AFTER WE HAD collected our Oscars and passed through several thick fields of journalists on Oscar night, Diana and Sara and I parted ways. They were off to the parties, and I was headed for Santa Monica and bed. Our publicist, the gracious Amanda Lundberg, walked me over to my limo and, as it were, tucked me in.
Only after Amanda had vanished into the mob did it dawn on me that this wasn’t my limo—it was for Diana and Sara, and was filled with stuff they might need in their partying.
Amanda had rushed back to her innumerable duties and I had not yet come to own a cell phone. The likelihood of there actually being a second limo waiting just for me seemed remote. The nice girls who kept up with limo flow consulted many lists, on none of which did they find my name.
I was dismayed for a minute or two, and then I ceased to be dismayed. After all, I was not lost—it was only a short stroll to my old haunts on Hollywood Boulevard, or Las Palmas or Wilcox, all places where there had once been bookshops galore and, furthermore, bookshops that had once been open almost all night, a literary feast for a Texas boy who once had been hard put to imagine that such wonders even existed.
I knew that, technically, Hollywood Boulevard was thought to be a risk at this hour, and probably was a risk. But I had known it a long time before and it was always a risk. Now it was a risk without bookshops, but, oh, the memories it held for me. Here had been the Heritage, when they moved in from Compton. Here had been the Pickwick, the great shop where Susan Sontag occasionally nipped Modern Library books, busing in from the Valley to find them.

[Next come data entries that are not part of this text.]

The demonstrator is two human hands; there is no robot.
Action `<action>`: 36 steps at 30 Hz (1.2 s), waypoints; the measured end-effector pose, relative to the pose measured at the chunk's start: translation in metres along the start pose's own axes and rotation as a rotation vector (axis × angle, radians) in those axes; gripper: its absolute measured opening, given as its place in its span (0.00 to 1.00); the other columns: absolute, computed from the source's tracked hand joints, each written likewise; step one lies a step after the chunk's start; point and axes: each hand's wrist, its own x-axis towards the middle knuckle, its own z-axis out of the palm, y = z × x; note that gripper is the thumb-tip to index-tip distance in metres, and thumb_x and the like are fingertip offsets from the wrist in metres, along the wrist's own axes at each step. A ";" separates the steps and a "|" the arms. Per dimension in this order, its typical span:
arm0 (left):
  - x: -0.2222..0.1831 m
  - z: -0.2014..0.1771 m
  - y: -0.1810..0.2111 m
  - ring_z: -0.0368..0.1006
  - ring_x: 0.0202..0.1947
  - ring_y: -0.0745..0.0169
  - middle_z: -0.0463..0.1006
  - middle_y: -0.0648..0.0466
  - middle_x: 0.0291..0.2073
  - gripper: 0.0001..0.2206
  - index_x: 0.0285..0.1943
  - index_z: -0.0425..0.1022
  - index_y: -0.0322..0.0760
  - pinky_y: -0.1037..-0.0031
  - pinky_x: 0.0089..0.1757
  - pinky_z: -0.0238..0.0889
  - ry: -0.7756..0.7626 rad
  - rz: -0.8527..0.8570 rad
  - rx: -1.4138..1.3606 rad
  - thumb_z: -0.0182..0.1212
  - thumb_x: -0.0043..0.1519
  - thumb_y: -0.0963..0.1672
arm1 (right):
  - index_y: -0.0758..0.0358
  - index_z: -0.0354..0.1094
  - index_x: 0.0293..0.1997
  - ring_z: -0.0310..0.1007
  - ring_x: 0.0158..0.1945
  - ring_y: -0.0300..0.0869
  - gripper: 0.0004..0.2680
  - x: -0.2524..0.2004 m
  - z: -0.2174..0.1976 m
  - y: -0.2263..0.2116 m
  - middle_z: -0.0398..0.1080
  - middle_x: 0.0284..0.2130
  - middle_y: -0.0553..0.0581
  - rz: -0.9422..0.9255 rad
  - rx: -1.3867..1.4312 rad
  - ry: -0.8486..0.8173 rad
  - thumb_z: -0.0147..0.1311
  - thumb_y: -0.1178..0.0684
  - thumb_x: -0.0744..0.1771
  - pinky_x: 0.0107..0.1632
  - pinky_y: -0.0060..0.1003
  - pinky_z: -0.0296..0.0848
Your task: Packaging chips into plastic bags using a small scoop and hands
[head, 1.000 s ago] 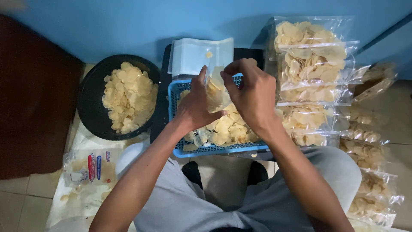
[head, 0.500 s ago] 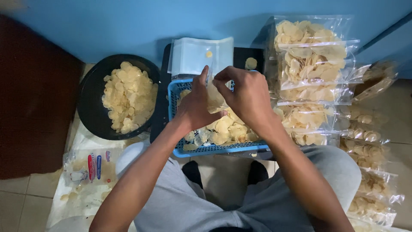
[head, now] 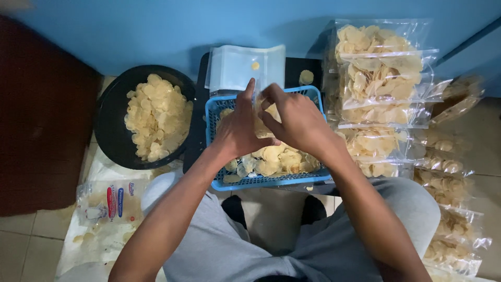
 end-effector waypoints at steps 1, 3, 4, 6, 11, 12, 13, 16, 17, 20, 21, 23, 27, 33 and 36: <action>0.000 -0.004 0.005 0.69 0.51 0.09 0.52 0.34 0.70 0.63 0.83 0.26 0.48 0.30 0.47 0.67 0.001 -0.001 0.000 0.79 0.49 0.55 | 0.65 0.64 0.51 0.76 0.43 0.70 0.11 0.001 0.000 0.001 0.77 0.41 0.66 -0.001 0.000 0.000 0.52 0.51 0.67 0.41 0.67 0.72; -0.001 -0.010 0.014 0.69 0.52 0.10 0.54 0.35 0.71 0.63 0.83 0.27 0.46 0.30 0.47 0.67 -0.003 -0.008 0.009 0.81 0.48 0.55 | 0.62 0.72 0.42 0.76 0.42 0.68 0.09 0.001 0.000 0.003 0.77 0.37 0.64 -0.065 -0.057 -0.001 0.51 0.48 0.69 0.41 0.64 0.74; 0.000 -0.008 0.012 0.69 0.52 0.10 0.54 0.35 0.71 0.63 0.83 0.27 0.46 0.30 0.47 0.67 -0.006 -0.009 0.008 0.81 0.48 0.55 | 0.62 0.72 0.42 0.76 0.42 0.68 0.09 0.001 0.003 0.006 0.77 0.37 0.64 -0.063 -0.056 -0.002 0.51 0.48 0.69 0.41 0.64 0.74; 0.002 -0.005 0.006 0.68 0.51 0.09 0.57 0.33 0.68 0.59 0.83 0.29 0.46 0.32 0.46 0.68 0.001 0.018 -0.030 0.79 0.51 0.50 | 0.62 0.77 0.46 0.76 0.34 0.69 0.11 0.002 0.011 0.012 0.74 0.44 0.64 -0.078 -0.112 0.000 0.53 0.46 0.68 0.39 0.63 0.76; 0.002 0.002 -0.006 0.71 0.50 0.11 0.55 0.34 0.69 0.60 0.82 0.25 0.46 0.32 0.47 0.70 0.006 -0.015 0.002 0.78 0.51 0.52 | 0.67 0.76 0.46 0.76 0.34 0.65 0.12 0.001 -0.002 0.017 0.73 0.43 0.67 -0.137 0.079 0.115 0.55 0.47 0.69 0.40 0.60 0.75; 0.003 0.003 -0.011 0.72 0.49 0.12 0.56 0.32 0.68 0.61 0.82 0.25 0.46 0.33 0.46 0.70 0.027 -0.020 -0.007 0.78 0.50 0.53 | 0.66 0.77 0.47 0.77 0.32 0.58 0.11 0.000 -0.005 0.019 0.74 0.42 0.68 -0.140 0.222 0.219 0.55 0.48 0.70 0.41 0.55 0.76; 0.002 0.003 -0.009 0.72 0.49 0.12 0.56 0.32 0.68 0.61 0.82 0.25 0.46 0.33 0.46 0.70 0.027 -0.024 -0.010 0.78 0.50 0.53 | 0.66 0.77 0.47 0.77 0.32 0.58 0.11 -0.005 -0.006 0.028 0.74 0.42 0.68 -0.139 0.223 0.215 0.55 0.48 0.70 0.41 0.55 0.76; 0.004 -0.001 -0.006 0.71 0.52 0.12 0.58 0.32 0.68 0.61 0.83 0.27 0.45 0.34 0.48 0.71 0.070 -0.002 0.034 0.80 0.51 0.53 | 0.60 0.76 0.41 0.75 0.29 0.55 0.09 -0.010 -0.002 0.055 0.72 0.33 0.60 -0.031 0.193 0.408 0.55 0.47 0.73 0.34 0.45 0.69; 0.006 -0.001 -0.008 0.71 0.53 0.12 0.58 0.32 0.67 0.61 0.83 0.27 0.45 0.32 0.49 0.70 0.051 -0.023 0.019 0.80 0.50 0.53 | 0.61 0.78 0.43 0.75 0.36 0.65 0.10 -0.008 0.006 0.066 0.75 0.35 0.67 0.164 0.005 0.157 0.54 0.47 0.70 0.40 0.57 0.71; 0.007 -0.002 -0.005 0.71 0.54 0.13 0.59 0.32 0.67 0.61 0.82 0.27 0.45 0.30 0.50 0.69 0.014 -0.053 0.021 0.79 0.50 0.52 | 0.55 0.81 0.43 0.79 0.41 0.66 0.10 -0.004 0.067 0.124 0.79 0.34 0.68 0.364 -0.329 -0.177 0.55 0.47 0.65 0.44 0.61 0.77; 0.007 -0.003 -0.002 0.71 0.54 0.14 0.58 0.33 0.67 0.61 0.82 0.26 0.46 0.31 0.51 0.69 0.001 -0.066 0.039 0.79 0.50 0.51 | 0.49 0.82 0.41 0.83 0.39 0.58 0.08 -0.003 0.093 0.147 0.81 0.32 0.61 0.364 -0.477 -0.264 0.57 0.48 0.63 0.42 0.54 0.81; 0.007 -0.005 0.005 0.71 0.54 0.14 0.57 0.34 0.68 0.61 0.82 0.25 0.47 0.30 0.51 0.68 -0.005 -0.064 0.059 0.79 0.49 0.52 | 0.53 0.81 0.36 0.83 0.36 0.58 0.07 -0.004 0.126 0.172 0.80 0.30 0.61 0.347 -0.553 -0.236 0.55 0.50 0.63 0.38 0.52 0.80; -0.001 -0.007 0.004 0.69 0.55 0.11 0.55 0.33 0.70 0.60 0.82 0.26 0.48 0.29 0.51 0.66 0.015 -0.001 0.043 0.78 0.51 0.52 | 0.59 0.79 0.29 0.82 0.33 0.59 0.07 -0.001 0.138 0.179 0.78 0.26 0.61 0.299 -0.631 -0.151 0.52 0.55 0.63 0.33 0.51 0.79; -0.002 -0.006 -0.005 0.71 0.53 0.13 0.56 0.34 0.69 0.60 0.82 0.26 0.49 0.30 0.51 0.67 -0.007 -0.024 0.053 0.77 0.50 0.53 | 0.66 0.77 0.45 0.82 0.43 0.63 0.13 -0.003 0.127 0.157 0.80 0.37 0.66 0.354 -0.577 -0.343 0.63 0.48 0.62 0.44 0.57 0.80; 0.000 -0.003 -0.008 0.71 0.53 0.12 0.57 0.30 0.68 0.59 0.82 0.27 0.44 0.31 0.51 0.68 -0.012 0.012 0.045 0.78 0.51 0.51 | 0.68 0.77 0.45 0.81 0.43 0.64 0.15 -0.004 0.147 0.177 0.79 0.34 0.66 0.340 -0.584 -0.348 0.67 0.48 0.61 0.42 0.58 0.80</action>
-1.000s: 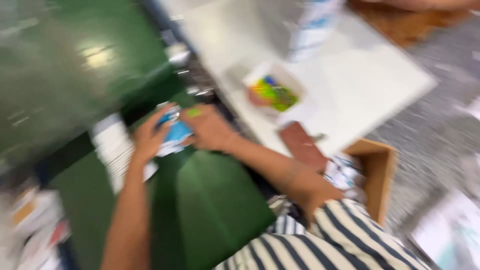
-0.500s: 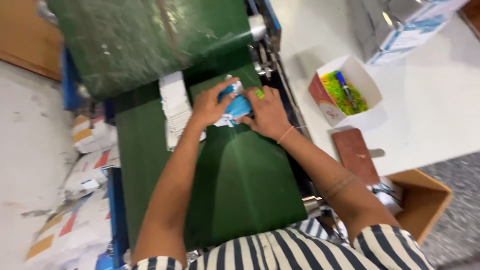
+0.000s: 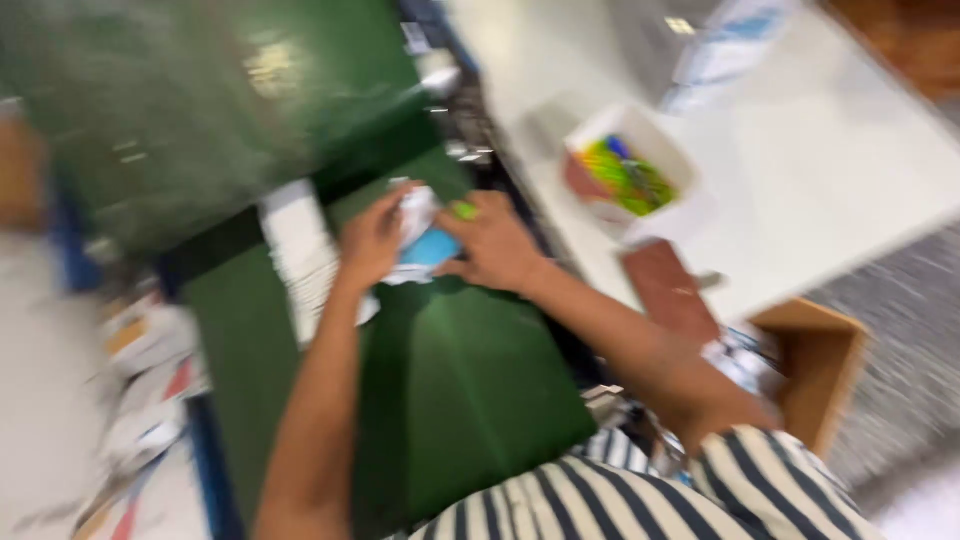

I looked across the boulevard at the darkened form of Larry Edmunds Bookshop, whose general stock I had purchased in 1964. And, just off the boulevard was the storefront on Las Palmas where an irascible book scout known as Red had set up a little shop for a while.
Whatever it is now, Hollywood Boulevard is a fine street for a book scout to reminisce on.
I wandered down to the once fabulous intersection, Hollywood and Vine, where a nice cabbie took me in and drove me to the Casa del Mar, where I had a decent cheeseburger and slept to the sound of the sea.